## Assignment
Entries follow. Give back exactly the lines starting at the one containing "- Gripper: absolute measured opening" and ending at the one containing "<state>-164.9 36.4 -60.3", and no other lines.

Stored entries
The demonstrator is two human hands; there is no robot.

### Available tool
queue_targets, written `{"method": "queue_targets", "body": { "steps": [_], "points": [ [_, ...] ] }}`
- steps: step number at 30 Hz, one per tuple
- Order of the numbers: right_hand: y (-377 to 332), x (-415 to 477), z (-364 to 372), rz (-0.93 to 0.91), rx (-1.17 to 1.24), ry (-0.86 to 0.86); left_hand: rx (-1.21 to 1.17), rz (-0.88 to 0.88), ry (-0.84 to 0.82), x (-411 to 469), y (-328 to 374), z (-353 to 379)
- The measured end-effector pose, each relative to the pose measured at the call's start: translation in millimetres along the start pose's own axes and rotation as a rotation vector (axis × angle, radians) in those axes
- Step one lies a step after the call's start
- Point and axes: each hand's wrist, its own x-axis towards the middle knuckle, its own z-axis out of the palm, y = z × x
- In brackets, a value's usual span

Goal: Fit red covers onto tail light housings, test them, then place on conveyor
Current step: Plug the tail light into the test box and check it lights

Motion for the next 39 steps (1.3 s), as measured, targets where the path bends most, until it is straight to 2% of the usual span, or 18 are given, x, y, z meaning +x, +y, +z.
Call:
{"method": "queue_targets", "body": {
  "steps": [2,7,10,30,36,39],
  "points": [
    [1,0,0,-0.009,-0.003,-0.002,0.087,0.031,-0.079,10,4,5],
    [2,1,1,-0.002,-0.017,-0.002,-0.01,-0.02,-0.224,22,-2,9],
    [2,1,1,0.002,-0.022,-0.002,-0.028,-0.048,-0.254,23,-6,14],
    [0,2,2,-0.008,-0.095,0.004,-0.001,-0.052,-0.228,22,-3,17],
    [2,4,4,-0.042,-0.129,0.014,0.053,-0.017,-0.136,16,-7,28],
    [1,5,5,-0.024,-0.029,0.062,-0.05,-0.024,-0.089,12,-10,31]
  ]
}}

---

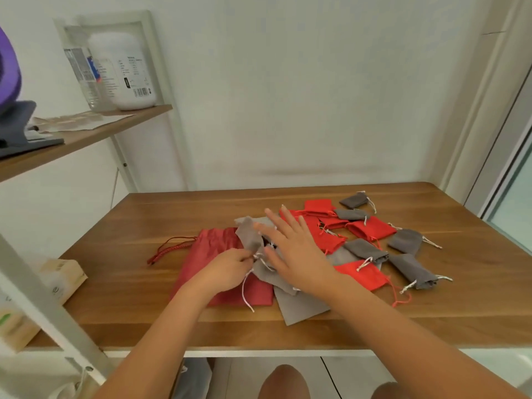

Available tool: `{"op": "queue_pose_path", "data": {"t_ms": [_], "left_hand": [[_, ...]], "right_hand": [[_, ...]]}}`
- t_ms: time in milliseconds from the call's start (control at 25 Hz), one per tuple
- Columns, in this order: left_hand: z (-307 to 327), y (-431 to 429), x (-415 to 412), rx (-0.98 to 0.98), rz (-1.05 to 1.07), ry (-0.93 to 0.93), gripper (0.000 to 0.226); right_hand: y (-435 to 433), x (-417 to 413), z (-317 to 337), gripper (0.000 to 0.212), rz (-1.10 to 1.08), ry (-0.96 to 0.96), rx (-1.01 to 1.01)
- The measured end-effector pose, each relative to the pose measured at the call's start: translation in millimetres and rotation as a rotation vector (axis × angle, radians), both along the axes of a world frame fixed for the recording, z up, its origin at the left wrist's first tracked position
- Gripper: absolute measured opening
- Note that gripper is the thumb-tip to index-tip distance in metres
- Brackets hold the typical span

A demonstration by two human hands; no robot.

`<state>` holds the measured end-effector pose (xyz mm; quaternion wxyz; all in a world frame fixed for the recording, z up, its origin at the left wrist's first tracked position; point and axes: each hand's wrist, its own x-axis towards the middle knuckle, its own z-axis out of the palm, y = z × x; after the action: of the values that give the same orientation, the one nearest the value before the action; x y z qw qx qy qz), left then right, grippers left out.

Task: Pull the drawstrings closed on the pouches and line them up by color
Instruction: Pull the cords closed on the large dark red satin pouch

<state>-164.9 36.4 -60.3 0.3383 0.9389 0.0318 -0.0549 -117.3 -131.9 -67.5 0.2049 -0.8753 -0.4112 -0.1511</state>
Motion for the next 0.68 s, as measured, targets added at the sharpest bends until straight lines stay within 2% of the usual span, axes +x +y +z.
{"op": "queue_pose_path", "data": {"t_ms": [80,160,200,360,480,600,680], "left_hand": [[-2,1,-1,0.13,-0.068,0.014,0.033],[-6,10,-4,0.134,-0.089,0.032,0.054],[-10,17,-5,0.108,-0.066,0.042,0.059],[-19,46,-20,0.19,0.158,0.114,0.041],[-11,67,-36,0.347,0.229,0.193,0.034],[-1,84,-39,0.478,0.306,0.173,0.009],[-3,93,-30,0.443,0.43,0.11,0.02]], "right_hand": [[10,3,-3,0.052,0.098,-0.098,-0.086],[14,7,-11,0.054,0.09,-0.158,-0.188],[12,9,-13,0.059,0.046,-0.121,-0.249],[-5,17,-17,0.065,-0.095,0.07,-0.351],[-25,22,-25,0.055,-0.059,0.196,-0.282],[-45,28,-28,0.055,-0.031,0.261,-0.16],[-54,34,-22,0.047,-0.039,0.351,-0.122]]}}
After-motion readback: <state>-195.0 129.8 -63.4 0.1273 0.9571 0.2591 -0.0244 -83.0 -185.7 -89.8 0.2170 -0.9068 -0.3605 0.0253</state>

## Your solution
- Gripper: absolute measured opening
- Note that gripper is the thumb-tip to index-tip distance in metres
- Brackets hold the typical span

A demonstration by two human hands; no robot.

`<state>` holds the measured end-effector pose (xyz mm; quaternion wxyz; all in a world frame fixed for the recording, z up, its origin at the left wrist's first tracked position; point and axes: each hand's wrist, its own x-axis towards the middle knuckle, its own z-axis out of the palm, y = z × x; after the action: of the values that give the same orientation, the one nearest the value before the action; x y z qw qx qy qz), left then right, grippers left out.

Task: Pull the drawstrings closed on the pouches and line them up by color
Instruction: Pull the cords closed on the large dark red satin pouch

<state>-164.9 36.4 -60.3 0.3383 0.9389 0.0318 -0.0549 -117.3 -131.9 -67.5 0.2049 -0.8753 -0.4112 -0.1511</state>

Further output is not needed for this exercise.